[[ ENTRIES SHOWN, beginning ]]

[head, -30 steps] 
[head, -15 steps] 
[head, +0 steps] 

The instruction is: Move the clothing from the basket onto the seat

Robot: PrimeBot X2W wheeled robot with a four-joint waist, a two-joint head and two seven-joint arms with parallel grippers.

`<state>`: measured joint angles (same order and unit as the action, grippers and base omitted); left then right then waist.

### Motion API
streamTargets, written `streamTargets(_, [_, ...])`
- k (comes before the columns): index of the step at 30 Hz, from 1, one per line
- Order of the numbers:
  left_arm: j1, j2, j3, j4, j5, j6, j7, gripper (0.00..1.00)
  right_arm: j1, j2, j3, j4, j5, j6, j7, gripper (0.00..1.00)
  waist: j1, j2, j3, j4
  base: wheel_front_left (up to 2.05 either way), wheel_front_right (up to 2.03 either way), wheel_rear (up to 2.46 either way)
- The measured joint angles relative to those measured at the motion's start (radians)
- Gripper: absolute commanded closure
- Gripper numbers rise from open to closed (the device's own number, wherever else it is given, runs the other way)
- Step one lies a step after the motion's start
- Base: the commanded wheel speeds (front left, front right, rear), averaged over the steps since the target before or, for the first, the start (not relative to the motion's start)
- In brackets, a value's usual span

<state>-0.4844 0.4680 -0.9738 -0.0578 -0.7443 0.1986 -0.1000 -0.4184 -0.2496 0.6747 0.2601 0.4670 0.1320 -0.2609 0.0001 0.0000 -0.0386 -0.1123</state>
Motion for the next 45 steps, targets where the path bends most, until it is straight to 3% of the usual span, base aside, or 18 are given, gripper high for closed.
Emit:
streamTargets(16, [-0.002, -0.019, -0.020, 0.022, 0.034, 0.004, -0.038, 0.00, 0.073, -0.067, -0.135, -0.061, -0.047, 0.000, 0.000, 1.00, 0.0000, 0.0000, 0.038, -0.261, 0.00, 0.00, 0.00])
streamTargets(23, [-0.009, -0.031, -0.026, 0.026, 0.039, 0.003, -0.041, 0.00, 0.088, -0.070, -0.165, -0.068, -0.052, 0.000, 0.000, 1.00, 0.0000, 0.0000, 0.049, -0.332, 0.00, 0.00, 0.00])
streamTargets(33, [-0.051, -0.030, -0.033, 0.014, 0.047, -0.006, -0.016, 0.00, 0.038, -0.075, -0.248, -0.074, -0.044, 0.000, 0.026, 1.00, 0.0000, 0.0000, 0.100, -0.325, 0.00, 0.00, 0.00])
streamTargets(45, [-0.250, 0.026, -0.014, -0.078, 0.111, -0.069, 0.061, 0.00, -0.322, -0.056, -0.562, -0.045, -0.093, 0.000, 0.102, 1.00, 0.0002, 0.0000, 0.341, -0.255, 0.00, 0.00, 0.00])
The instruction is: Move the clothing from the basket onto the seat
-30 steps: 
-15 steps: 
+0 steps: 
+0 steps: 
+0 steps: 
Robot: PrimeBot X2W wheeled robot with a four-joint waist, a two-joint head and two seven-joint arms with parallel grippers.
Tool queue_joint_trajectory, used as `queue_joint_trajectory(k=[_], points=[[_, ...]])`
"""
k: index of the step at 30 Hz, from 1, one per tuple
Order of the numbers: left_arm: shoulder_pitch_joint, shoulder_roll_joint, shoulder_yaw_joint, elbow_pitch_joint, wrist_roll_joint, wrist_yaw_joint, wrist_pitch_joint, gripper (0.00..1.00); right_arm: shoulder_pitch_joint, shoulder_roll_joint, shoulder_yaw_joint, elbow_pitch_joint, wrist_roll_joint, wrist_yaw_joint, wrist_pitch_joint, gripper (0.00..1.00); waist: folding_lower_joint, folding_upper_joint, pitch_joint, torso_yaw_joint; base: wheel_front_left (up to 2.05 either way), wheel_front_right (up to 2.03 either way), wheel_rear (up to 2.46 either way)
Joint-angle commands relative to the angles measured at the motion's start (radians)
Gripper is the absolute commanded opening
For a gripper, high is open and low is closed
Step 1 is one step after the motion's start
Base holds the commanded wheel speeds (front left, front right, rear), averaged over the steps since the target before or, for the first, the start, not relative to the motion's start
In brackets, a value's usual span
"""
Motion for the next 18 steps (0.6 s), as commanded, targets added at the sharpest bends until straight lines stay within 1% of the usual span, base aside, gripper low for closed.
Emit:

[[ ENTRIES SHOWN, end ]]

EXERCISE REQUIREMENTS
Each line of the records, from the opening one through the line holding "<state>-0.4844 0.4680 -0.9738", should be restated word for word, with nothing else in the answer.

RESPONSE
[head, -30 steps] 
[head, -15 steps] 
[head, +0 steps] 

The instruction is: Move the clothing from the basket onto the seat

Robot: PrimeBot X2W wheeled robot with a four-joint waist, a two-joint head and two seven-joint arms with parallel grippers.

`<state>`: measured joint angles (same order and unit as the action, grippers and base omitted); left then right then waist.

### Motion API
streamTargets, written `streamTargets(_, [_, ...])`
- k (comes before the columns): index of the step at 30 Hz, from 1, one per line
- Order of the numbers:
  left_arm: j1, j2, j3, j4, j5, j6, j7, gripper (0.00..1.00)
  right_arm: j1, j2, j3, j4, j5, j6, j7, gripper (0.00..1.00)
  waist: j1, j2, j3, j4
  base: wheel_front_left (up to 2.05 either way), wheel_front_right (up to 2.03 either way), wheel_rear (up to 2.46 either way)
- The measured joint angles relative to those measured at the motion's start (radians)
- Gripper: absolute commanded closure
- Gripper numbers rise from open to closed (the device's own number, wherever else it is given, runs the other way)
- Step one lies a step after the motion's start
- Base: the commanded wheel speeds (front left, front right, rear), averaged over the steps since the target before or, for the first, the start (not relative to the motion's start)
- In brackets, a value's usual span

<state>-0.4844 0.4680 -0.9738 -0.0578 -0.7443 0.1986 -0.1000 -0.4184 -0.2496 0.6747 0.2601 0.4670 0.1320 -0.2609 0.0001 0.0000 -0.0386 -0.1123</state>

No other output belongs to this answer.